[Available records Boundary: Start]
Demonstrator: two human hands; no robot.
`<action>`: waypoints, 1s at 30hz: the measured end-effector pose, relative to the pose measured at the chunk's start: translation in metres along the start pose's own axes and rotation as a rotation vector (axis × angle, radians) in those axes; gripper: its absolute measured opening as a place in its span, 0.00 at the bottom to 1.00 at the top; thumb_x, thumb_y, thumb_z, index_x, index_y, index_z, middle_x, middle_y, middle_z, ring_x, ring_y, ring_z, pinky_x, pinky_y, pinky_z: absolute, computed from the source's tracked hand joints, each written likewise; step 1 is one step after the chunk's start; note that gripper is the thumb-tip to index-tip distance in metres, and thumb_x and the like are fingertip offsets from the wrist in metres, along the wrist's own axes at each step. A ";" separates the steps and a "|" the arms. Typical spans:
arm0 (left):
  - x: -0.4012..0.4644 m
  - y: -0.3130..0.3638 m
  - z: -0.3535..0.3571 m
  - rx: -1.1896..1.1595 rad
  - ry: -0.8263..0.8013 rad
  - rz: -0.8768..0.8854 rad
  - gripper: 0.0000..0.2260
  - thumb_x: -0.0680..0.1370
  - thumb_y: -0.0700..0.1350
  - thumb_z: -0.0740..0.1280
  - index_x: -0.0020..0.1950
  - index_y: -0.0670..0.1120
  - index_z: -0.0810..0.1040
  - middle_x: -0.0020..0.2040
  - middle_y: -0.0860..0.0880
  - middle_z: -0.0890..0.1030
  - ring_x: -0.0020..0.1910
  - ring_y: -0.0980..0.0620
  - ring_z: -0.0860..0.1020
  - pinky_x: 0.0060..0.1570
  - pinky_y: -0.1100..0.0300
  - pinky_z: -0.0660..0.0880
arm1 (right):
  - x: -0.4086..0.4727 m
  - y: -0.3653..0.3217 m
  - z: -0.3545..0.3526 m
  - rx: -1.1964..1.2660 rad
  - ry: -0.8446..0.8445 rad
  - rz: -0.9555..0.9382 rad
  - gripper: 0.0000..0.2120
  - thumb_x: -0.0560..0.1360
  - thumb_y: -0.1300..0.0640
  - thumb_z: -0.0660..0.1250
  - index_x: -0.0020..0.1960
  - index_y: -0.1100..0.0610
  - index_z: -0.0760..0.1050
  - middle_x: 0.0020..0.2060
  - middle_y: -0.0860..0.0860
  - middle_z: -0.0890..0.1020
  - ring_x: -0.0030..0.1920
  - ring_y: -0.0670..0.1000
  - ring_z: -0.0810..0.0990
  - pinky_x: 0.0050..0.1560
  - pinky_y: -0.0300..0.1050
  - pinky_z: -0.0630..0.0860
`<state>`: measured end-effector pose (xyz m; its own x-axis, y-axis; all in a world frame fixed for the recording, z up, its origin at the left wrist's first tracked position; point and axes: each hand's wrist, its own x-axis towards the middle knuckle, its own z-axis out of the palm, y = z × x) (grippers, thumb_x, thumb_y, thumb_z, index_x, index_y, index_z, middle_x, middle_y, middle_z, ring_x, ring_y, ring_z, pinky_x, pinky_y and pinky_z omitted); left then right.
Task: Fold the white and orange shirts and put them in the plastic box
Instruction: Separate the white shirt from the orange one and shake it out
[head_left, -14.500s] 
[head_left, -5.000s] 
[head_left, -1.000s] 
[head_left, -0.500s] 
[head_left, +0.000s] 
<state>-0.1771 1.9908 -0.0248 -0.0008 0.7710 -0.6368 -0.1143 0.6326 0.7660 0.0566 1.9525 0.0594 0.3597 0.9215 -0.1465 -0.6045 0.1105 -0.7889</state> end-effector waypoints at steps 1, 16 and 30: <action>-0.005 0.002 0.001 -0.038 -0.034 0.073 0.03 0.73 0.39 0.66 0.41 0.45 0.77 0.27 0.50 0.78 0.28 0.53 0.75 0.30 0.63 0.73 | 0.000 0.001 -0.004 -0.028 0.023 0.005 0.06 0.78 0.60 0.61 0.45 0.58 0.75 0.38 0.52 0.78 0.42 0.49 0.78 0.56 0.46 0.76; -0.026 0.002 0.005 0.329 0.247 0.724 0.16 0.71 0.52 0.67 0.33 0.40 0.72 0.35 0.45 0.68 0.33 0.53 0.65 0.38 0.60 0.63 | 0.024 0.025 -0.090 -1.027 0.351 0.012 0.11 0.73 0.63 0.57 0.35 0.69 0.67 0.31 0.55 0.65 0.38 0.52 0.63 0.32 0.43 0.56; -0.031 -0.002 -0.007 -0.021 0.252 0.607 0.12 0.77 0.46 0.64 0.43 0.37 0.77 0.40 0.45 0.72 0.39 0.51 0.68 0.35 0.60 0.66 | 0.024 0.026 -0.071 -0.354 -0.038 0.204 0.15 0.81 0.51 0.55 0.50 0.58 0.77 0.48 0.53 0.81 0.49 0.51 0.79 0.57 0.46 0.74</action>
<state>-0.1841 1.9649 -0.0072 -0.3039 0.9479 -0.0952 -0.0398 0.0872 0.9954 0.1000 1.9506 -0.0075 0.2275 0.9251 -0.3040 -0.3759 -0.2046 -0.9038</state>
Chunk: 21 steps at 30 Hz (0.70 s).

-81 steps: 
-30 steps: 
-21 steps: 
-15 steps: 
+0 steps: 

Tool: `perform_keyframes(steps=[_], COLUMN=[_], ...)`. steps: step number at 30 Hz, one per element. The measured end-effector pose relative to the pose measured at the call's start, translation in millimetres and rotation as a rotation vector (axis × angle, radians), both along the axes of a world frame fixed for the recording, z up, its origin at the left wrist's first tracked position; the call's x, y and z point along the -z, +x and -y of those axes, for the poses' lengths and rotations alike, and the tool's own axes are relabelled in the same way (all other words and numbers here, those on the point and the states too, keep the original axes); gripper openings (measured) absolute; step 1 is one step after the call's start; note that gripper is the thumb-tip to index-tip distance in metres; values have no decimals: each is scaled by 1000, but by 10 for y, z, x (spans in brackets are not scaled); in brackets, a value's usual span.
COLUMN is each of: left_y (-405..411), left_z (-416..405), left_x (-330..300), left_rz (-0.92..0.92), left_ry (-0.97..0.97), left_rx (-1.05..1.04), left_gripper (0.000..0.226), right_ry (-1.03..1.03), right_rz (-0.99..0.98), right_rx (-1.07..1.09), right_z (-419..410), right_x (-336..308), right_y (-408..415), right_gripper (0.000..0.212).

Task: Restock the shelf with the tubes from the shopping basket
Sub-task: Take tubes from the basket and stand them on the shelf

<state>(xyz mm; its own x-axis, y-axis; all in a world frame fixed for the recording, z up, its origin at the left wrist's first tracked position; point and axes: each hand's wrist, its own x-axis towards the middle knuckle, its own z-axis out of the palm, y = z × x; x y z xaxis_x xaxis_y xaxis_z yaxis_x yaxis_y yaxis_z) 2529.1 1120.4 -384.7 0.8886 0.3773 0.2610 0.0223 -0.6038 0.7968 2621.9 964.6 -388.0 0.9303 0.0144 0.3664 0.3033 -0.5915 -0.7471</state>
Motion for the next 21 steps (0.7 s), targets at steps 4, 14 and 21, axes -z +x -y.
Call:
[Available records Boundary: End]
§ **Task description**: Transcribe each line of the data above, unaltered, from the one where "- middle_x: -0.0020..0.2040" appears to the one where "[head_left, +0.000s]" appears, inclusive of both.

§ **Output below**:
  - middle_x: -0.0020..0.2040
  - middle_y: -0.0860..0.0880
  - middle_z: -0.0890..0.1030
  - ring_x: -0.0020..0.1910
  - ring_y: -0.0980..0.0620
  - ring_z: -0.0860..0.1020
  - pinky_x: 0.0060..0.1570
  - pinky_y: -0.1100..0.0300
  - pinky_z: -0.0660..0.0880
arm1 (right):
  - x: -0.4086..0.4727 m
  - y: -0.3653..0.3217 m
  - z: -0.3545..0.3526 m
  - rx: -1.1964..1.2660 rad
  - ry: -0.8446..0.8445 rad
  - rz: -0.9555..0.9382 rad
  - gripper: 0.0000..0.2120
  - thumb_x: -0.0560..0.1360
  - thumb_y: -0.1300..0.0640
  - thumb_z: -0.0660..0.1250
  - index_x: -0.0020..0.1960
  - index_y: -0.1100..0.0610
  - index_z: -0.0760..0.1050
  - middle_x: 0.0020..0.2060
  - middle_y: -0.0860..0.0860
  - middle_z: -0.0890..0.1020
  - ring_x: -0.0030..0.1920
  - ring_y: -0.0670..0.1000
  - ring_z: -0.0810..0.0990
  - pinky_x: 0.0050..0.1560
  - pinky_y: -0.0300..0.1050
  - pinky_z: -0.0630..0.0860
`<state>`: measured end-effector pose (xyz m; its own x-axis, y-axis; all in a world frame fixed for the recording, z up, its origin at the left wrist's first tracked position; point and axes: each hand's wrist, its own x-axis towards the middle knuckle, its own z-axis out of the palm, y = z × x) (grippers, thumb_x, thumb_y, thumb_z, index_x, index_y, index_z, middle_x, middle_y, middle_z, ring_x, ring_y, ring_z, pinky_x, pinky_y and pinky_z omitted); left then right.
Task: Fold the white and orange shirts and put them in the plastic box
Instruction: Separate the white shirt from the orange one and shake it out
[head_left, -14.500s] 
[head_left, -5.000s] 
[head_left, -1.000s] 
[head_left, -0.500s] 
[head_left, +0.000s] 

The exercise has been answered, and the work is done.